Department of Evolution, Ecology, and Organismal Biology Snapshot
The Ohio State University Department of Evolution, Ecology, and Organismal Biology (EEOB) centers on wide-ranging studies of animals, plants, and microbes and their relationships with each other, their environments, and their common ancestry. Faculty are leaders in their fields with research of global importance, exploring what makes nature tick from individual genes to entire ecosystems, measuring time from minutes to millennia.
By the Numbers
350 Zoology majors
60 Evolution & Ecology majors
75 graduate students
25 full-time faculty members
Museum of Biological Diversity (MBD) - Home of the university’s vast biological specimen collections; a biodiversity centered resource for research, teaching, and outreach
Aquatic Ecology Laboratory (AEL) - Promotes conservation and advances understanding of population, community, and ecosystem structure and dynamics in aquatic systems; a long history of research-based applications to fisheries science.

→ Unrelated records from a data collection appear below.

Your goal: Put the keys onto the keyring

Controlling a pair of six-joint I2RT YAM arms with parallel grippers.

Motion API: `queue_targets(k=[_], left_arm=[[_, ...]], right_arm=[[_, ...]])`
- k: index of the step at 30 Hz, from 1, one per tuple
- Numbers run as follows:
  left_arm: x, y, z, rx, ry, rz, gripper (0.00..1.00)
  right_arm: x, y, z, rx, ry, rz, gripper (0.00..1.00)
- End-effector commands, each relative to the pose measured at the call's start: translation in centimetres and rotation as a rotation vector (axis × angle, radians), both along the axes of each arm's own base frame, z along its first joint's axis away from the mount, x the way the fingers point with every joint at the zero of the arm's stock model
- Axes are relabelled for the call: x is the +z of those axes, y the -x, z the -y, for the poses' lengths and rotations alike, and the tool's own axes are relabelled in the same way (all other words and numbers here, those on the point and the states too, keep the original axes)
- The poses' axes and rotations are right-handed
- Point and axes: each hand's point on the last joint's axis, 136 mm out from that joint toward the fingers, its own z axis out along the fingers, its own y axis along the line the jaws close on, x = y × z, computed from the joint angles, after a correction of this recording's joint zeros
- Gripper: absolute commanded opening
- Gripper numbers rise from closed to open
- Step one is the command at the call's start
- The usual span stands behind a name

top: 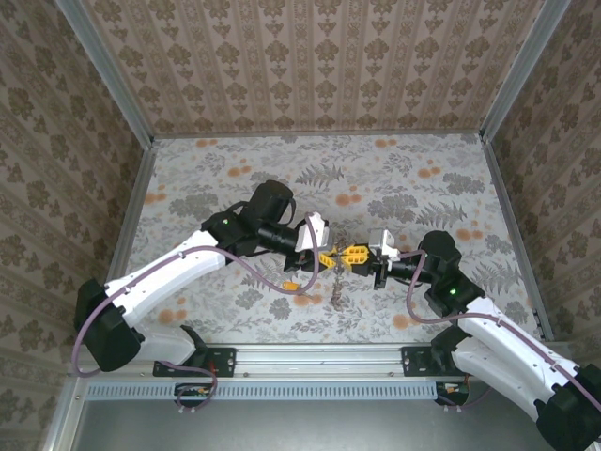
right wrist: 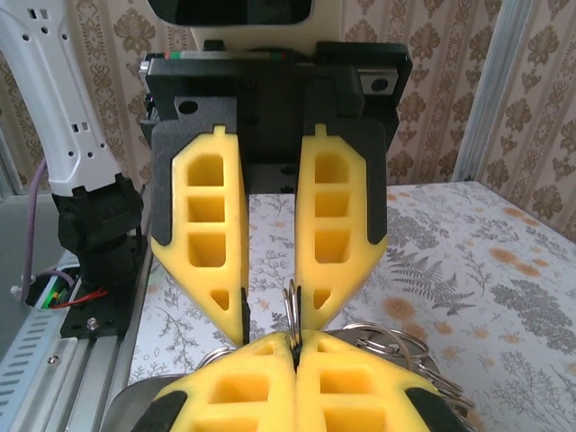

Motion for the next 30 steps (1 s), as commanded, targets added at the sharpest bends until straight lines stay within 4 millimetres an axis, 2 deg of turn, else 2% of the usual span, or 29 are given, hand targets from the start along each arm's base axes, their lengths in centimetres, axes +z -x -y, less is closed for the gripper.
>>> queue_targets(k=[1, 9, 16, 30], left_arm=[[0.7, 0.2, 0.0, 0.001, 0.020, 0.003, 0.23], [2.7, 0.2, 0.4, -0.015, 0.069, 0.035, 0.23], [2.7, 0.6, 0.1, -0.024, 0.067, 0.026, 0.20], [3.2, -0.2, 0.6, 0.007, 0.084, 0.014, 0.20]], right_arm=[[3.0, 0.2, -0.2, 0.018, -0.053, 0.080, 0.00], [3.1, -0.1, -0.4, 0.026, -0.045, 0.081, 0.00], [3.1, -0.2, -0.4, 0.021, -0.042, 0.083, 0.00], [1.9, -0.5, -0.1, -0.015, -0.008, 0.067, 0.00]])
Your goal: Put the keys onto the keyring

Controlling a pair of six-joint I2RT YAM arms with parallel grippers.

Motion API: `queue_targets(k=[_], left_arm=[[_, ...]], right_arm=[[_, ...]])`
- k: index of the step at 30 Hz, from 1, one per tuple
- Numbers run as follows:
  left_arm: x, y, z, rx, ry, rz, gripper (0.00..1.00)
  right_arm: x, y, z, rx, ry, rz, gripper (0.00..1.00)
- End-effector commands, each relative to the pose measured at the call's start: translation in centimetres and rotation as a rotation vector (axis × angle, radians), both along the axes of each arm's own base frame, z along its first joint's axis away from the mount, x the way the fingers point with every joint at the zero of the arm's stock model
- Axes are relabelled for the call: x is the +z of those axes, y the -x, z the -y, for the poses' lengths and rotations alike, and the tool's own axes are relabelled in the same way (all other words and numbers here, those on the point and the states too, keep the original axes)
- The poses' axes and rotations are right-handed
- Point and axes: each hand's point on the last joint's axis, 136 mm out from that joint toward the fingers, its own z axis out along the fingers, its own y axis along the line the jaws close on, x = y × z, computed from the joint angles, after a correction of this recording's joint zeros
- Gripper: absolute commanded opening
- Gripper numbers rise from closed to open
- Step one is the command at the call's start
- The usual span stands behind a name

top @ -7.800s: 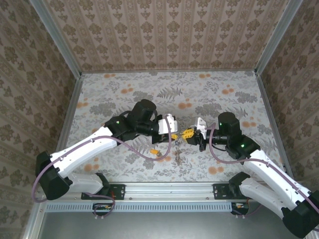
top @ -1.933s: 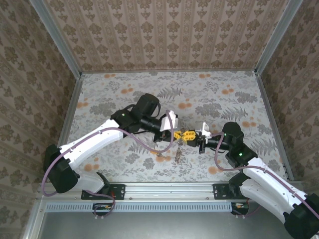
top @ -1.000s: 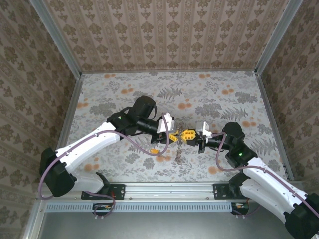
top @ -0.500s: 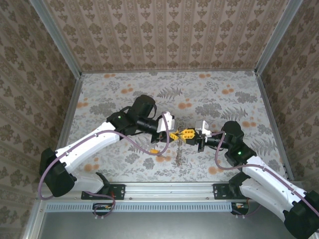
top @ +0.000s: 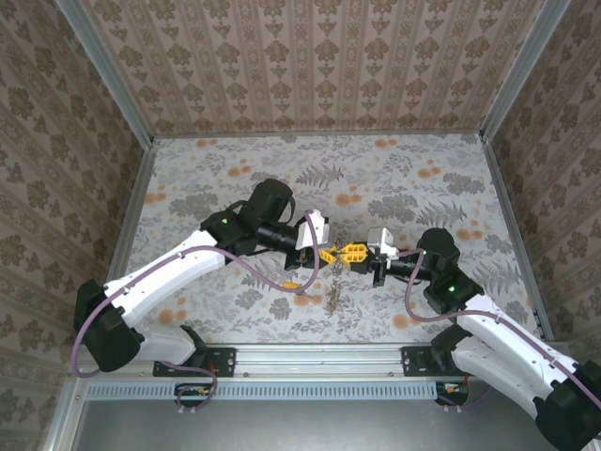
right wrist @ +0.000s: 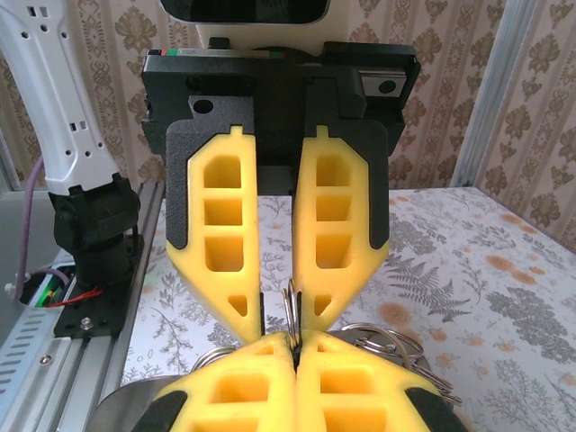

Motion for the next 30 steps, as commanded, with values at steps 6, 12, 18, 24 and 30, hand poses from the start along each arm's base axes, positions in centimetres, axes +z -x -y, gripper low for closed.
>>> queue_targets(k=[6, 12, 18, 24, 30], left_arm=[[2.3, -0.1, 0.5, -0.001, 0.067, 0.021, 0.19], [2.3, -0.5, 0.6, 0.017, 0.060, 0.023, 0.20], [2.1, -0.5, 0.8, 0.005, 0.054, 0.007, 0.17], [1.7, -0.4, 1.0, -0.006, 0.045, -0.006, 0.06], [1.7, -0.7, 0.8, 0.007, 0.007, -0.002, 0.00]], right_arm=[[1.4, -0.2, 0.2, -0.026, -0.015, 0.042, 0.00], [1.5, -0.5, 0.4, -0.049, -0.015, 0.039, 0.00], [1.7, -0.7, 0.5, -0.063, -0.023, 0.044, 0.00], [2.3, -0.5, 0.7, -0.065, -0.042, 0.056, 0.00], [1.9, -0.8, 1.0, -0.098, -0.026, 0.055, 0.00]])
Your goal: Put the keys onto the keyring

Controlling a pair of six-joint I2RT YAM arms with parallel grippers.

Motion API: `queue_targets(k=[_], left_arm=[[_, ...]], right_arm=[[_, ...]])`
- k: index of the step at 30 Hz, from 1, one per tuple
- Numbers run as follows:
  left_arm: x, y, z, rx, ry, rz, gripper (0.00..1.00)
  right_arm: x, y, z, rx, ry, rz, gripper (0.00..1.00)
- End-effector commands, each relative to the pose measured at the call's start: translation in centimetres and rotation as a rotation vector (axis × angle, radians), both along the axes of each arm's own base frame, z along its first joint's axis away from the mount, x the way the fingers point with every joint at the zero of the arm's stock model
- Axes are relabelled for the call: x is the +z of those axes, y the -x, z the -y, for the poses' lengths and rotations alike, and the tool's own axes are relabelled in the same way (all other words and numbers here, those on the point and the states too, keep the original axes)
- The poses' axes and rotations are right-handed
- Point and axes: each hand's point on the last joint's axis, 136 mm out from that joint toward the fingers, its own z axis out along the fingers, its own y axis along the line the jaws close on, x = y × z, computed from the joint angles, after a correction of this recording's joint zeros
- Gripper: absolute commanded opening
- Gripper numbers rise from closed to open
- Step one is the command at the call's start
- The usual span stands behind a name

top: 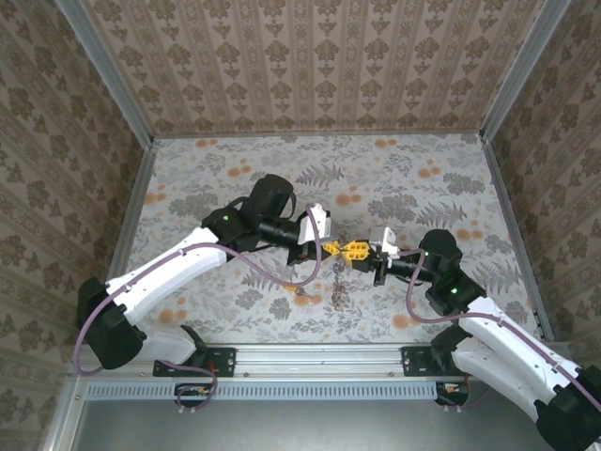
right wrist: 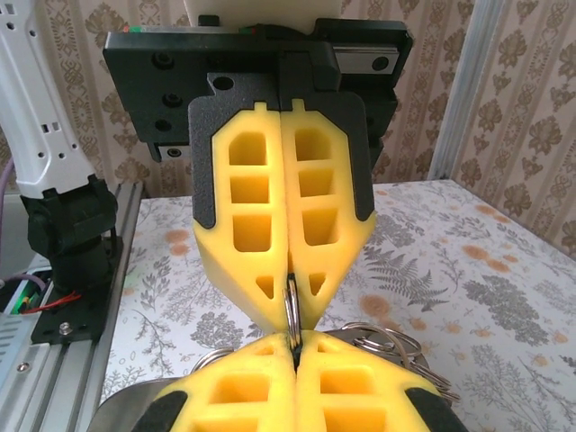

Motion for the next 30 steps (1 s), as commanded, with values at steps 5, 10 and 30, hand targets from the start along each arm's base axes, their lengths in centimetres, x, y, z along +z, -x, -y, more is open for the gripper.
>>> queue_targets(k=[5, 10, 30], left_arm=[[0.7, -0.5, -1.0, 0.041, -0.076, 0.060, 0.00], [1.1, -1.2, -2.0, 0.091, -0.128, 0.127, 0.00], [1.8, -3.6, -15.3, 0.425, -0.197, 0.073, 0.00]], right_arm=[[1.1, -0.6, 1.2, -0.093, 0.065, 0.096, 0.31], [0.6, -0.3, 1.1, -0.066, 0.126, 0.099, 0.37], [-6.6, -0.3, -0.5, -0.063, 0.288, -0.182, 0.53]])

Central Ohio seems an unlikely place to find a dynamic research team working on sea anemones and other marine life. But Associate Professor Meg Daly and her students do just that. The global span of Daly’s active field program is staggering. Team members travel to dive and collect off the coasts of Chile, Argentina, Japan, Ireland, Australia, New Zealand, South Africa, and the Philippines. Back in the lab, they employ both molecular and morphological data to solve pieces of the evolutionary puzzle.
Associate Professor Roman Lanno looks at ways to determine the bioavailability of chemicals in the environment, particularly in soil systems, which helps in developing environmental quality guidelines, cleanup policy, and ecological risk assessment. Lanno incorporates current environmental events into his teaching, such as a course using the Gulf Oil Spill as a Risk Assessment Case Study.
Plant Population Ecology
Professor Allison Snow is a sought-after expert in risk assessment, pollination ecology, and gene flow from genetically-engineered crops via the dispersal of pollen and seeds. She was one of six scientists recently appointed to the USDA National Genetic Resources Advisory Council (NGRAC)—charged with preventing gene flow into collections of non-GM crops used for research and breeding. Snow frequently works with federal agencies on risk assessment and policy issues regarding transgenic crops, and has served on several international advisory panels.
Distinguished University Professor and National Academy of Sciences Fellow David Denlinger has studied insects on virtually every continent, including Antarctica. One of the first to discover several insect hormones; he has built a significant body of research on the insect life-cycle, figuring out how to interrupt its key components, such as diapause, for better pest control.
Assistant Professor Liza Comita studies patterns of diversity, dynamics, and species distributions in both pristine and human-altered ecosystems. Her research focuses on the ecology of tropical trees and how variation in regeneration dynamics maintains biodiversity and determines species composition. She combines extensive field studies with cutting-edge statistical techniques to produce novel insights into processes structuring diverse ecological communities.
Evolutionary Biology, Molecular Ecology, and Conservation Genetics
Professor H. Lisle Gibbs is a molecular ecologist who uses a combination of molecular genetic methods and field studies to address a broad range of questions about evolution and conservation in organisms as diverse as massasauga rattlesnakes and unisexual mole salamanders in Ohio to lancehead vipers in Brazil. He is also director of the Ohio Biodiversity Conservation Partnership whose goal is to channel the expertise and talents of a diverse group of researchers and students at Ohio State to provide knowledge for the conservation of wildlife diversity in the state of Ohio.